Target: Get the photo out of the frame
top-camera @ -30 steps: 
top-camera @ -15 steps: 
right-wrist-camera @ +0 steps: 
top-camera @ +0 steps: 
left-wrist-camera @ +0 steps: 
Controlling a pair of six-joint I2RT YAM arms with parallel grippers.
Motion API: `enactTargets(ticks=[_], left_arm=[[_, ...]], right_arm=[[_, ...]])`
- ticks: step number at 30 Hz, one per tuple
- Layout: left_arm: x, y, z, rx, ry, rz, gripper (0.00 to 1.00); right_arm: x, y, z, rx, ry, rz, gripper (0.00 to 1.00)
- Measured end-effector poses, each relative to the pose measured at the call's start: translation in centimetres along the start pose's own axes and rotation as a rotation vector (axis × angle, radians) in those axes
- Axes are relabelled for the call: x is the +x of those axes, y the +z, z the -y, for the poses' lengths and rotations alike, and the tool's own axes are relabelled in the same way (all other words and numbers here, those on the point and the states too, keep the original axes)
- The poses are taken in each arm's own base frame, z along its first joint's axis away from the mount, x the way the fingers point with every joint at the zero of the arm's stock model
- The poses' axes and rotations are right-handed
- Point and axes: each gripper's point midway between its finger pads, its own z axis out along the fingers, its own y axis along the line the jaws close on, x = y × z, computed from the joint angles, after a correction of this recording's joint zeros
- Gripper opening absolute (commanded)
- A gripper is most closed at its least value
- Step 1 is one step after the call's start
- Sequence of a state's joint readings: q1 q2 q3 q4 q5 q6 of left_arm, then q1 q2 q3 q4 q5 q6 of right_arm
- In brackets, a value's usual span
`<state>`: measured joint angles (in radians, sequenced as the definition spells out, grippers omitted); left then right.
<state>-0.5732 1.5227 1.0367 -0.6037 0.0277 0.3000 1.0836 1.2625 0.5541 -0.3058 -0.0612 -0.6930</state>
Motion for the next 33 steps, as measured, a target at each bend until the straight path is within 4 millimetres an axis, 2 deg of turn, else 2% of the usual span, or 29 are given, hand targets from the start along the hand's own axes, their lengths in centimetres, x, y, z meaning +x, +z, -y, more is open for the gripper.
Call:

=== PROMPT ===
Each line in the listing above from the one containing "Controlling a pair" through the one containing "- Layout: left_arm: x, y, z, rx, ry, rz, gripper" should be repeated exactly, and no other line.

=== RESULT OF THE EXERCISE ===
Controlling a pair of six-joint I2RT YAM arms with parallel grippers.
Motion API: `enactTargets(ticks=[_], left_arm=[[_, ...]], right_arm=[[_, ...]])`
- ticks: step number at 30 Hz, one per tuple
- Layout: left_arm: x, y, z, rx, ry, rz, gripper (0.00 to 1.00); right_arm: x, y, z, rx, ry, rz, gripper (0.00 to 1.00)

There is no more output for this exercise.